|
|
|
|
|
by anonymoushn
701 days ago
|
|
No, it's O(N+M) where N is the number of strings and M is the sum of the lengths of the strings. Maybe your radix sort has some problems? I evaluated various sorts for strings as part of my winning submission to https://easyperf.net/blog/2022/05/28/Performance-analysis-an... and found https://github.com/bingmann/parallel-string-sorting to be helpful. For a single core, the fastest implementation among those in parallel-string-sorting was a radix sort, so my submission included a radix sort based on that one. The only other contender was multi-key quicksort, which is notably not a comparison sort (i.e. a general-purpose string comparison function is not used as a subroutine of multi-key quicksort). In either case, you end up operating on something like an array of structs containing a pointer to the string, an integer offset into the string, and a few cached bytes from the string, and in either case I don't really know what problems you expect to have if you're dealing with null-terminated strings.

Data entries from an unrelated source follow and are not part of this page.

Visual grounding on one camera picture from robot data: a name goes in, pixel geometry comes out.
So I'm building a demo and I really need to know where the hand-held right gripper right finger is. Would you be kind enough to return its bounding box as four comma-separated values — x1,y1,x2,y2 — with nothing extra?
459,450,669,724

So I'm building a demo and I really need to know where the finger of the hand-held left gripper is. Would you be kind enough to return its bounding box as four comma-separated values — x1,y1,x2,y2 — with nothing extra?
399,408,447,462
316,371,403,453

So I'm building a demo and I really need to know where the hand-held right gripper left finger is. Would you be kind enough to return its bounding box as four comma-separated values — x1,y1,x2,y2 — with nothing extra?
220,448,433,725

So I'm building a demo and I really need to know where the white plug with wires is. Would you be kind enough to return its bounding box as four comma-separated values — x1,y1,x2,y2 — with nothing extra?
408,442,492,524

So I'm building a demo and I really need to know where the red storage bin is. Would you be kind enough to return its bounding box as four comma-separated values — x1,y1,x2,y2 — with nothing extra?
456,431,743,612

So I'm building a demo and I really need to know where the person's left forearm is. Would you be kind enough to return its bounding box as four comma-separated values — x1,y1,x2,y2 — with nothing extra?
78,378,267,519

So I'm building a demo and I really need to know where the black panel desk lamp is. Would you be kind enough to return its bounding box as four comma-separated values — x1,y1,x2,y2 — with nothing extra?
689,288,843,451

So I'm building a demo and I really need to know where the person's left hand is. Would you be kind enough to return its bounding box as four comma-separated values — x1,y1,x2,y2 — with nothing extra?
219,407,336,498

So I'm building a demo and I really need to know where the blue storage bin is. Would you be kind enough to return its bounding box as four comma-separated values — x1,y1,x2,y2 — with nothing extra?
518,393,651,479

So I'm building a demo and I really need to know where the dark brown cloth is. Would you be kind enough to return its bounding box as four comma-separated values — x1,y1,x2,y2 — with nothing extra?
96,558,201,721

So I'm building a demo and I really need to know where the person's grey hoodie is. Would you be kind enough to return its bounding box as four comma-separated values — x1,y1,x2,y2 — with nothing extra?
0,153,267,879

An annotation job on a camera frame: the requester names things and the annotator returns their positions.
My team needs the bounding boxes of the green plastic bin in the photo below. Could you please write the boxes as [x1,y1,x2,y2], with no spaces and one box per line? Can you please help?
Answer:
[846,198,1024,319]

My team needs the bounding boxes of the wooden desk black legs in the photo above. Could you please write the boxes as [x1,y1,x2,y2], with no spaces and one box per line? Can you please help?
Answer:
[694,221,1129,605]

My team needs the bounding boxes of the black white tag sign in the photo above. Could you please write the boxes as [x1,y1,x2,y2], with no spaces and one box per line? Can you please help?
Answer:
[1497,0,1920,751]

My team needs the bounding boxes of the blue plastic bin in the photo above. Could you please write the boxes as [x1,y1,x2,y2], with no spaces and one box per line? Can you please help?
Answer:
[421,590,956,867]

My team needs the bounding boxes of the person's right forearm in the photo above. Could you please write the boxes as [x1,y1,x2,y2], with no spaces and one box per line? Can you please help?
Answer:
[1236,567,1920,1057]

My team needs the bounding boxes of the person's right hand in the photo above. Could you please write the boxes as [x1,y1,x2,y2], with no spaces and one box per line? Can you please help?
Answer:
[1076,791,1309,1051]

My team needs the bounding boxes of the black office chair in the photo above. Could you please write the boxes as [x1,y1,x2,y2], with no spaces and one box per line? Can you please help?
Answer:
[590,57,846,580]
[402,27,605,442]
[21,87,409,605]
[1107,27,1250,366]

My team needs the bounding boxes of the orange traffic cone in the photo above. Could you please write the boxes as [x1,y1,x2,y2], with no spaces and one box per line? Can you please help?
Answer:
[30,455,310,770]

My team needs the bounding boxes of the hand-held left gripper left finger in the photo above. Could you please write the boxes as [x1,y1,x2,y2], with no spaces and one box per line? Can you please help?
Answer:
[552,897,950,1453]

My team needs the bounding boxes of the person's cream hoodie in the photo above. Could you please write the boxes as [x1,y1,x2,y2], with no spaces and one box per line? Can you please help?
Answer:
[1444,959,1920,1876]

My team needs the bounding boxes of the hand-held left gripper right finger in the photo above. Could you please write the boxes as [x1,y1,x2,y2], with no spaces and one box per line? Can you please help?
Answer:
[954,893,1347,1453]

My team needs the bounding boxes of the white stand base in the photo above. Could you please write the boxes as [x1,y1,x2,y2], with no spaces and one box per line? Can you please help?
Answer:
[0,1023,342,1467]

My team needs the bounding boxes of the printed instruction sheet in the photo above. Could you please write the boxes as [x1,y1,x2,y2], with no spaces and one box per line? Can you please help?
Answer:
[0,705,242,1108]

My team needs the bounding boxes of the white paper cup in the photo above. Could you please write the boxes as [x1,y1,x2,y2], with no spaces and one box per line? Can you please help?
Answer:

A very similar similar radix sort is included in https://github.com/alichraghi/zort which includes some benchmarks, but I haven't done the work to have it work on strings or arbitrary structs. |
|
That would mean it's possible to sort N random 64-bit integers in O(N+M) which is just O(N) with a constant factor of 9 (if taking the length in bytes) or 65 (if taking the length in bits), so sort billions of random integers in linear time, is that truly right?
EDIT: I think it does make sense, M is length*N, and in scenarios where this matters this length will be in the order of log(N) anyway so it's still NlogN-sh.